**Your assignment**
Please set down the data word for word; images do not go in the copy.

**Records to process**
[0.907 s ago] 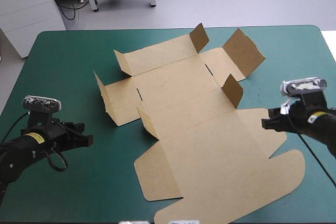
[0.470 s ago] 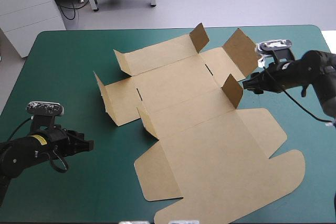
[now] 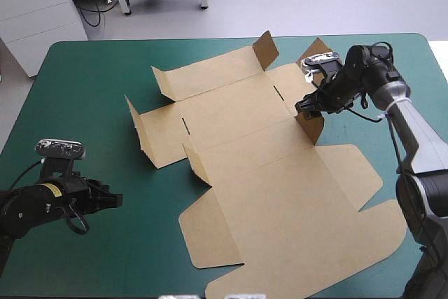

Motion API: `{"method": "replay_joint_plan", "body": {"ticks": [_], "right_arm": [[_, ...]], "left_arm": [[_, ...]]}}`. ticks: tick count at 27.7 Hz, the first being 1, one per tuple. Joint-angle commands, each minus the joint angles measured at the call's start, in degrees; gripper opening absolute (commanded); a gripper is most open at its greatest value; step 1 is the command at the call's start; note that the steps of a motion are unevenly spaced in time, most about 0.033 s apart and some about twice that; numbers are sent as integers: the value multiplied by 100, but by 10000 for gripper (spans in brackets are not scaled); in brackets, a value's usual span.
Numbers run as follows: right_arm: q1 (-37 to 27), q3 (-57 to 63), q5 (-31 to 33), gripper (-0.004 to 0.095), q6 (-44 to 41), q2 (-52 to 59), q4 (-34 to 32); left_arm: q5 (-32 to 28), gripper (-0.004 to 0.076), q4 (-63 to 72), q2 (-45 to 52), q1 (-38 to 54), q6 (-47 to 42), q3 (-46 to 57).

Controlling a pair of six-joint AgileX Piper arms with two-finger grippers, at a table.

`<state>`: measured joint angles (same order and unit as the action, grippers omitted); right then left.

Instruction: Fold the box

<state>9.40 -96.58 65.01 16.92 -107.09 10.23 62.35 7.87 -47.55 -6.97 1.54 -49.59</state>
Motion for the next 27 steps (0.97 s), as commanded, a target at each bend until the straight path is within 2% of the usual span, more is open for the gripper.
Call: {"method": "replay_joint_plan", "body": {"ticks": [1, 3, 6, 9, 12, 13, 16, 21, 26, 27], "right_arm": [[-9, -392, 146, 579, 8, -83, 5], [-9, -463, 185, 563, 8, -205, 16], [-9, -505, 185, 480, 8, -349, 28], [-9, -505, 162, 285, 8, -358, 28], [-9, -508, 162, 21, 37, -358, 28], [-9, -508, 162, -19, 49, -358, 28], [-9, -545, 194, -14, 49, -358, 17], [0, -792, 604, -14, 1103, -358, 17], [71, -1005, 633, -19, 1758, -358, 55], [180, -1014, 621, -23, 2122, -358, 68]], "left_arm": [[-156, 218, -10, 7, -12, -27, -185], [-156, 218, -10, 7, -12, -27, -185], [-145, 218, -10, 7, -12, -27, -185], [-145, 218, -10, 7, -12, -27, -185], [-145, 218, -10, 7, -12, -27, -185], [-145, 218, -10, 7, -12, -27, -185], [-145, 218, -10, 7, -12, -27, -185], [-140, 218, -10, 7, -12, -27, -185], [-103, 218, -10, 7, -12, -27, -185], [-78, 218, -22, 7, -12, -27, -185]]}}
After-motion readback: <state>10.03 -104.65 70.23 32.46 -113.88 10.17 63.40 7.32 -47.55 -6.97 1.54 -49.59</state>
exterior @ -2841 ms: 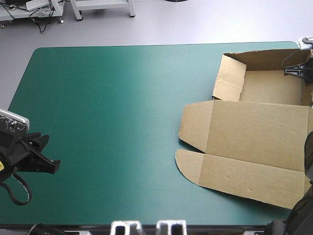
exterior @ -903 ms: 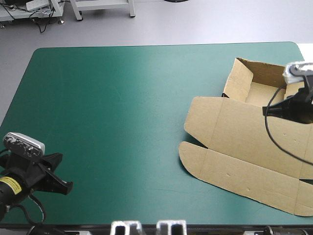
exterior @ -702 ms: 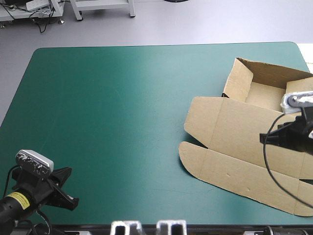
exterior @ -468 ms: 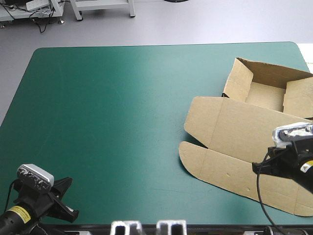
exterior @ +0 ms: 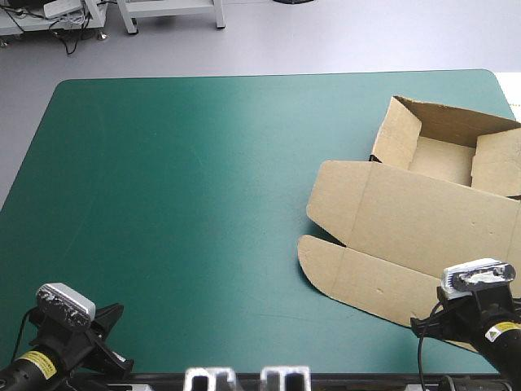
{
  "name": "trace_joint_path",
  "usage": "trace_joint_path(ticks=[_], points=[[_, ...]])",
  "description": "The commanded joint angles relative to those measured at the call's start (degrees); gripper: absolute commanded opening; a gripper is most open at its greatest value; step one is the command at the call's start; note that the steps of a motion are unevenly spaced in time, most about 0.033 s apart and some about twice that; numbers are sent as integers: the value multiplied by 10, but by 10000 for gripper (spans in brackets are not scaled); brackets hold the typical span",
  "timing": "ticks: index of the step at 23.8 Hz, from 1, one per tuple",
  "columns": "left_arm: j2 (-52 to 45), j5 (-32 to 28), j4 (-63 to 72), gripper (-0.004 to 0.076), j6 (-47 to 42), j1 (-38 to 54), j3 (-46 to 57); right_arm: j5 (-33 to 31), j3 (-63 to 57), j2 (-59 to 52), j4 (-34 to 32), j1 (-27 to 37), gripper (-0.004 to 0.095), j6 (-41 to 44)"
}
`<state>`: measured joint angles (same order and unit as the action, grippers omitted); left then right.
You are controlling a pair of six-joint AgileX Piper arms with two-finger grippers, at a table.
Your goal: Fold the box
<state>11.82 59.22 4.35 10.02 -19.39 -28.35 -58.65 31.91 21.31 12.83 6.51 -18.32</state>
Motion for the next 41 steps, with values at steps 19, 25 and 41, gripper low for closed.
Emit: trace_joint_path(ticks=[19,25,41], points=[[8,-34,18,-10,12,-4,-13,35,-16,-28,17,-1,-19,-4],[8,-34,18,-10,11,-4,-13,25,-16,-28,27,-1,-19,-4],[8,-34,18,-10,11,-4,-13,27,-16,-28,27,-1,-19,-3]])
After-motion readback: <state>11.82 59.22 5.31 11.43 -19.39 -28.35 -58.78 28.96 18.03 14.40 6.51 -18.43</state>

**Task response**
[0.907 s ago] 
[0.470 s ago] 
[now] 

Motion API: `{"method": "replay_joint_plan", "body": {"ticks": [_], "right_arm": [[_, ...]], "left_arm": [[_, ...]]}}`. ticks: tick count at 27.7 Hz, the first being 1, one per tuple. Joint-angle commands, each minus the joint angles measured at the call's start, in degrees; gripper opening absolute (commanded); a gripper is most open at its greatest value; step 1 is the command at the call's start; note that the steps of a motion are unevenly spaced in time, most about 0.033 s apart and some about twice that; numbers are sent as integers: the value multiplied by 100, but by 10000 for gripper (spans in brackets are not scaled); in brackets, a value's usual span.
Numbers run as follows: right_arm: q1 (-37 to 27), q3 (-57 to 63), q5 (-31 to 33), gripper (-0.004 to 0.095), q6 (-44 to 41), q2 (-52 to 59), q4 (-34 to 32); left_arm: q5 (-32 to 28), gripper (-0.004 to 0.076), q4 (-63 to 72), q2 (-45 to 52), q1 (-38 to 54), q6 (-47 to 42), q3 (-46 to 57).

Controlling a pair of six-joint AgileX Piper arms with two-finger grippers, at a table.

`<state>`: measured joint angles (same order and unit as the action, grippers omitted); right then left.

Instruction: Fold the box

<state>9.40 -96.58 65.01 16.92 -107.09 10.23 62.35 7.87 -47.55 -6.97 1.54 -49.59</state>
Motion for the next 27 steps (0.97 s), as commanded, a target at each bend until the straight path is within 2% of the usual span, more is open for the gripper.
Call: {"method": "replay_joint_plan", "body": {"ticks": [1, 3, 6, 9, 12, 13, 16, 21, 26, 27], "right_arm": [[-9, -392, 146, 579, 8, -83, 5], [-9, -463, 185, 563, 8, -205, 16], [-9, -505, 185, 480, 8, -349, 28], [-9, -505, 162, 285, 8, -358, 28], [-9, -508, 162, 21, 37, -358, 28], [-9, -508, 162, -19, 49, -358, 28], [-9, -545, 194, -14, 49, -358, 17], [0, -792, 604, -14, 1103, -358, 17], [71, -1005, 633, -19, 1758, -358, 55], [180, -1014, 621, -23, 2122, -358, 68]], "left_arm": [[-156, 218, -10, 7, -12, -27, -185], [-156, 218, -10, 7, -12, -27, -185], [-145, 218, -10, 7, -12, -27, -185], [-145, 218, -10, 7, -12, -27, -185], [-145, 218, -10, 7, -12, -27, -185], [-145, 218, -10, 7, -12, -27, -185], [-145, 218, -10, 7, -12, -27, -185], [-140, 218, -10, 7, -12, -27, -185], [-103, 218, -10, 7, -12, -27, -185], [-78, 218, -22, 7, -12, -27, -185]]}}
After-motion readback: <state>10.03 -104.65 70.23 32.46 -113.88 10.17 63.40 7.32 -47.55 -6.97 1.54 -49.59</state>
exterior @ -2841 ms: 
exterior @ -903 ms: 
exterior @ -702 ms: 
exterior @ -468 ms: 
exterior @ +0 ms: 
{
  "name": "trace_joint_path",
  "usage": "trace_joint_path(ticks=[_], points=[[_, ...]])",
  "description": "The commanded joint angles relative to those measured at the call's start (degrees); gripper: absolute commanded opening; a gripper is most open at its greatest value; step one is the command at the call's start; note that the steps of a motion are unevenly spaced in time, most about 0.033 s apart and some about twice that; numbers are sent as integers: the value multiplied by 10, but by 10000 for gripper (spans in brackets are not scaled); brackets hold the typical span",
  "timing": "ticks: index of the step at 23.8 Hz, from 1, one per tuple",
  "columns": "left_arm: j2 (-52 to 45), j5 (-32 to 28), j4 (-63 to 72), gripper (-0.004 to 0.076), j6 (-47 to 42), j1 (-38 to 54), j3 (-46 to 57); right_arm: j5 (-33 to 31), j3 (-63 to 57), j2 (-59 to 52), j4 (-34 to 32), j1 (-27 to 37), gripper (-0.004 to 0.095), j6 (-41 to 44)"
}
`<state>`: measured joint angles (same order and unit as the action, grippers omitted); left then right.
You are controlling a pair of six-joint AgileX Piper arms with two-finger grippers, at a table.
Your goal: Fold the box
<state>11.82 59.22 4.35 10.02 -19.39 -28.35 -58.65 31.91 21.31 12.83 6.51 -18.32</state>
Motion for the next 41 steps, with values at steps 19, 25 and 41, gripper low for closed.
Emit: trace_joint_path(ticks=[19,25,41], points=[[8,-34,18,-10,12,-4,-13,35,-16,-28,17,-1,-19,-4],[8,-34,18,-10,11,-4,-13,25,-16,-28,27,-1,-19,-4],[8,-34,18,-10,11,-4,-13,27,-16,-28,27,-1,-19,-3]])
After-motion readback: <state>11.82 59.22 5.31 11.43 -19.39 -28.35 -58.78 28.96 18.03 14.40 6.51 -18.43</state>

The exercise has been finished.